==== Data for this task

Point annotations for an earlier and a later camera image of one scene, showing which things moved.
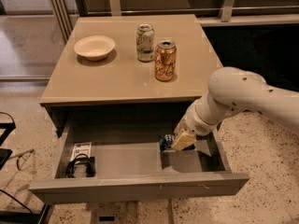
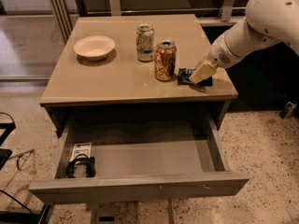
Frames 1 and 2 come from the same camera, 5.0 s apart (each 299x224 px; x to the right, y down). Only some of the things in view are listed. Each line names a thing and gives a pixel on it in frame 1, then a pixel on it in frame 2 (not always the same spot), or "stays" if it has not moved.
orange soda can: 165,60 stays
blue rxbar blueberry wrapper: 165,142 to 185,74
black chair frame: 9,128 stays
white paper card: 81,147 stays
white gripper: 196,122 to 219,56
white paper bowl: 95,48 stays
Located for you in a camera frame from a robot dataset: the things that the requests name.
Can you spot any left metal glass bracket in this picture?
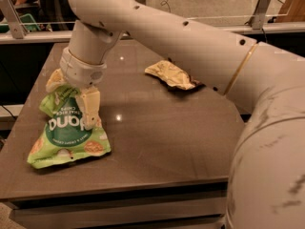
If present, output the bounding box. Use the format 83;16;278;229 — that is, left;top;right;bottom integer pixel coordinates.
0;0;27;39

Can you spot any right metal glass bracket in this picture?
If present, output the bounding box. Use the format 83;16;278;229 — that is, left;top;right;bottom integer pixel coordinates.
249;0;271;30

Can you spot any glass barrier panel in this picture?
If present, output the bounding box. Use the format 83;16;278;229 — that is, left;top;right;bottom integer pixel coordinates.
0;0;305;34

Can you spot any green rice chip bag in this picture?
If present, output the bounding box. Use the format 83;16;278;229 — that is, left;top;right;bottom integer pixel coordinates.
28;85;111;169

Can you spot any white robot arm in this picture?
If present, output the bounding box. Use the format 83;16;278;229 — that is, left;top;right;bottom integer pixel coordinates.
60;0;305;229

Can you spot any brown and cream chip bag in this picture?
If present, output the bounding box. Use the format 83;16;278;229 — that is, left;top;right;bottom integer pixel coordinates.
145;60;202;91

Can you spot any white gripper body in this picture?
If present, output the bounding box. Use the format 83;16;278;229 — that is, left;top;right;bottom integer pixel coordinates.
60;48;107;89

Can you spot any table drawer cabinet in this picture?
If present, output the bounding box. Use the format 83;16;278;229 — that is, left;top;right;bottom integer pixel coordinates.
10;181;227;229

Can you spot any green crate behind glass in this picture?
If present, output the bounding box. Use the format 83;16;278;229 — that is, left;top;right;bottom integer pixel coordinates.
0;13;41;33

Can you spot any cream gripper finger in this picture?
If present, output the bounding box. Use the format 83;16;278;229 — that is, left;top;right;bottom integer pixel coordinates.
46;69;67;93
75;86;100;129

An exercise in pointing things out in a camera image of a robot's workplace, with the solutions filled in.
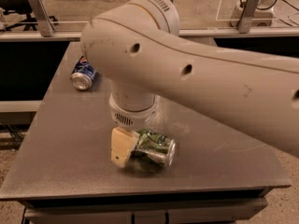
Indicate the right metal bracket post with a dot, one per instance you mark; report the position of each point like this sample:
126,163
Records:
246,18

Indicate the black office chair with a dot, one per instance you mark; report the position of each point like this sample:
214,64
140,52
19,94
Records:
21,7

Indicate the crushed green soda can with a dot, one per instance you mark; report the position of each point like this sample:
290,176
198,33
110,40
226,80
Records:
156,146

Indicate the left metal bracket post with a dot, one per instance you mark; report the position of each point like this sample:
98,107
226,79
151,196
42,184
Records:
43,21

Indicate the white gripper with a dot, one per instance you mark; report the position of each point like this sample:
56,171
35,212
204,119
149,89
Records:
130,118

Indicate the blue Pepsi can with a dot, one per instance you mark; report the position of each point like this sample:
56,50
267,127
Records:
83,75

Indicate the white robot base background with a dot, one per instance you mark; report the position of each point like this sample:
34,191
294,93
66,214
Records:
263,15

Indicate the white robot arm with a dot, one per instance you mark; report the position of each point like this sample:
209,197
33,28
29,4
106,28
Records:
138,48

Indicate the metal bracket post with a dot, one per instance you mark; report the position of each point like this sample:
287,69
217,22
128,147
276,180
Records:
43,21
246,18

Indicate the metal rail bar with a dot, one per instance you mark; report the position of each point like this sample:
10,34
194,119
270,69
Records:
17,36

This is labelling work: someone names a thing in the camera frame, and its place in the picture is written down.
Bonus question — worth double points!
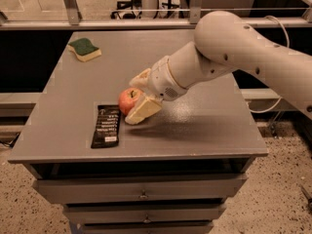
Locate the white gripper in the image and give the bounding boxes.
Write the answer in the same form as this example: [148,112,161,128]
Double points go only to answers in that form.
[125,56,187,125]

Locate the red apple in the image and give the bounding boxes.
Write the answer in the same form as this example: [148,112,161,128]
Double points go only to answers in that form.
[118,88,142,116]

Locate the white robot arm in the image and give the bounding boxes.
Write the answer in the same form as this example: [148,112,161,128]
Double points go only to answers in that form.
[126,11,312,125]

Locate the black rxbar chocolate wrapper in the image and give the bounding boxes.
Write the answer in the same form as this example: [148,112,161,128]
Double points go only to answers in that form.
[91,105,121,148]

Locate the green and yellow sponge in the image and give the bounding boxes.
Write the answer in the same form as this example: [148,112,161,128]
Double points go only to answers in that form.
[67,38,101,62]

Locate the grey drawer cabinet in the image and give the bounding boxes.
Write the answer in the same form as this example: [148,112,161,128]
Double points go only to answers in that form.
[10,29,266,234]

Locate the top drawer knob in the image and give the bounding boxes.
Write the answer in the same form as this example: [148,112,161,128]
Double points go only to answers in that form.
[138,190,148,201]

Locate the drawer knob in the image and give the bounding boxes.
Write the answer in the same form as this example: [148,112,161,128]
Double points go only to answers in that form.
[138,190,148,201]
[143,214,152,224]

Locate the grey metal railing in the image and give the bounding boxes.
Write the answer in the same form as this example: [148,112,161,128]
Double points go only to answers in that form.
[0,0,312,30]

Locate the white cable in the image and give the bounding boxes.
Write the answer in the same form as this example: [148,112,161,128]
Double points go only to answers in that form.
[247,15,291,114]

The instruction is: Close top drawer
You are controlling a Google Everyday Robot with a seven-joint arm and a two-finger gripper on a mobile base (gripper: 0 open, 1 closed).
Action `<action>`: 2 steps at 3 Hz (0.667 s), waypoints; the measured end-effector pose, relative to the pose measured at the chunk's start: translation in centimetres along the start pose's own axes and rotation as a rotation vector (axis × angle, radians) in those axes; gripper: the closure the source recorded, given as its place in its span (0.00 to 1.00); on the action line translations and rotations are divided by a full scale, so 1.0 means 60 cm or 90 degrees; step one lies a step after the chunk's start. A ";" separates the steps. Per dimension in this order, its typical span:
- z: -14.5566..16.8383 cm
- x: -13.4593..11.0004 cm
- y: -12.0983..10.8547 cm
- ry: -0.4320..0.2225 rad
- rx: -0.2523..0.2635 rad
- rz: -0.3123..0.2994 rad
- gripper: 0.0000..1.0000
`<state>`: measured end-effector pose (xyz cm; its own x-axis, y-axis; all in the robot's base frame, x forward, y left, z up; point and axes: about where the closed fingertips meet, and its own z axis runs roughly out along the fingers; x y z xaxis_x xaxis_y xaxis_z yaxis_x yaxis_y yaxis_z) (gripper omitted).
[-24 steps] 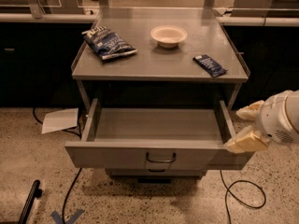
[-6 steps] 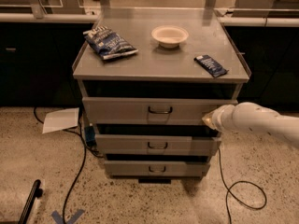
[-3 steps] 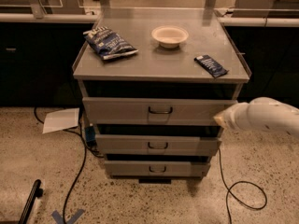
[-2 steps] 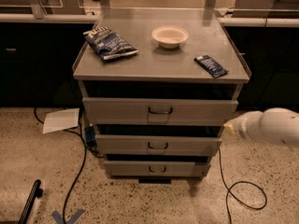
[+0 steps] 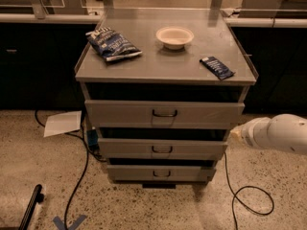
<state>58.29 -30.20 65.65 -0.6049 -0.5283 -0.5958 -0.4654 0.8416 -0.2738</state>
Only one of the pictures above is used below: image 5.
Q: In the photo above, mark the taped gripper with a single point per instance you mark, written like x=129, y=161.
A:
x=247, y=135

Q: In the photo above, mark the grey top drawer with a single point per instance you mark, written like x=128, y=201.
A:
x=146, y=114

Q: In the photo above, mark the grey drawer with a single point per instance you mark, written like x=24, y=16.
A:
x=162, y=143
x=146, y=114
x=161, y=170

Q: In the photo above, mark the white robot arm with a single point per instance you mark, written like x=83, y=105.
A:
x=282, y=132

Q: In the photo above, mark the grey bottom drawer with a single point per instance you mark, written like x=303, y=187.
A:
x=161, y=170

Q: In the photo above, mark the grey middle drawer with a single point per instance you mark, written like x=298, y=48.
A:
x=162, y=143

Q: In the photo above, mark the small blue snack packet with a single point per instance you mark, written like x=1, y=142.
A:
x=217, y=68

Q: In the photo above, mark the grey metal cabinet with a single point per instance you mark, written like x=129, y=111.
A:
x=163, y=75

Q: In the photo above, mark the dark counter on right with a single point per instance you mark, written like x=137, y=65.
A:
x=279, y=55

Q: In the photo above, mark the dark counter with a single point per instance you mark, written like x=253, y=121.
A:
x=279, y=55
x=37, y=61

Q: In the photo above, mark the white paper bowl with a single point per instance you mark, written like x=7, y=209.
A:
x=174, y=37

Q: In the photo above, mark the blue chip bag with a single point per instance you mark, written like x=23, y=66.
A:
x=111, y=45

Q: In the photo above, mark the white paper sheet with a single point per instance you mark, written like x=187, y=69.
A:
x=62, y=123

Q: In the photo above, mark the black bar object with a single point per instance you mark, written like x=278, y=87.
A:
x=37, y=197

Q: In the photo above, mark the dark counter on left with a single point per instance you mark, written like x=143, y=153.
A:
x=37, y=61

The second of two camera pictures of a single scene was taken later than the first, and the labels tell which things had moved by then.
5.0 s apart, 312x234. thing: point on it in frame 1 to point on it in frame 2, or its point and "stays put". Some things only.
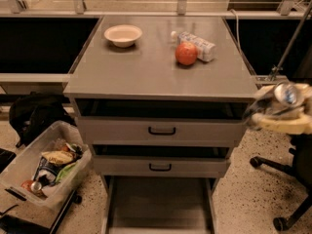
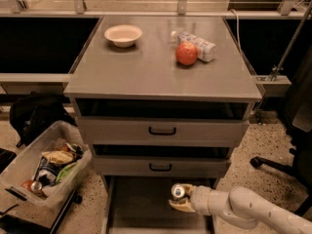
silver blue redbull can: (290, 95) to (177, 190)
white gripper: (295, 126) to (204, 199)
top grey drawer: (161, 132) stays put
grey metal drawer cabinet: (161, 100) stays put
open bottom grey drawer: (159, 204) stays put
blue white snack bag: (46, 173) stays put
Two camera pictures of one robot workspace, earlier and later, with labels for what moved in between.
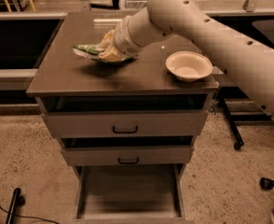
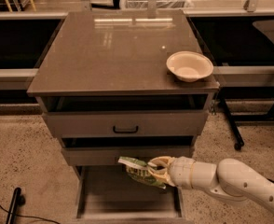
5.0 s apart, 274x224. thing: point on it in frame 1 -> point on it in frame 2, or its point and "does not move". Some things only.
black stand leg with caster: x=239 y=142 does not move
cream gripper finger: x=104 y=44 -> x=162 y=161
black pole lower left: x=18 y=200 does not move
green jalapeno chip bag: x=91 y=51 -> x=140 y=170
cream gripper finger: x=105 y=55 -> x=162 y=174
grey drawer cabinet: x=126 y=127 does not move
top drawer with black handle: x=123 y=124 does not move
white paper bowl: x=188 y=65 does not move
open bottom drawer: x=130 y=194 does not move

========

Would you please give the number of lines in this material containing the string "chair", with no further text?

**Exercise output:** 2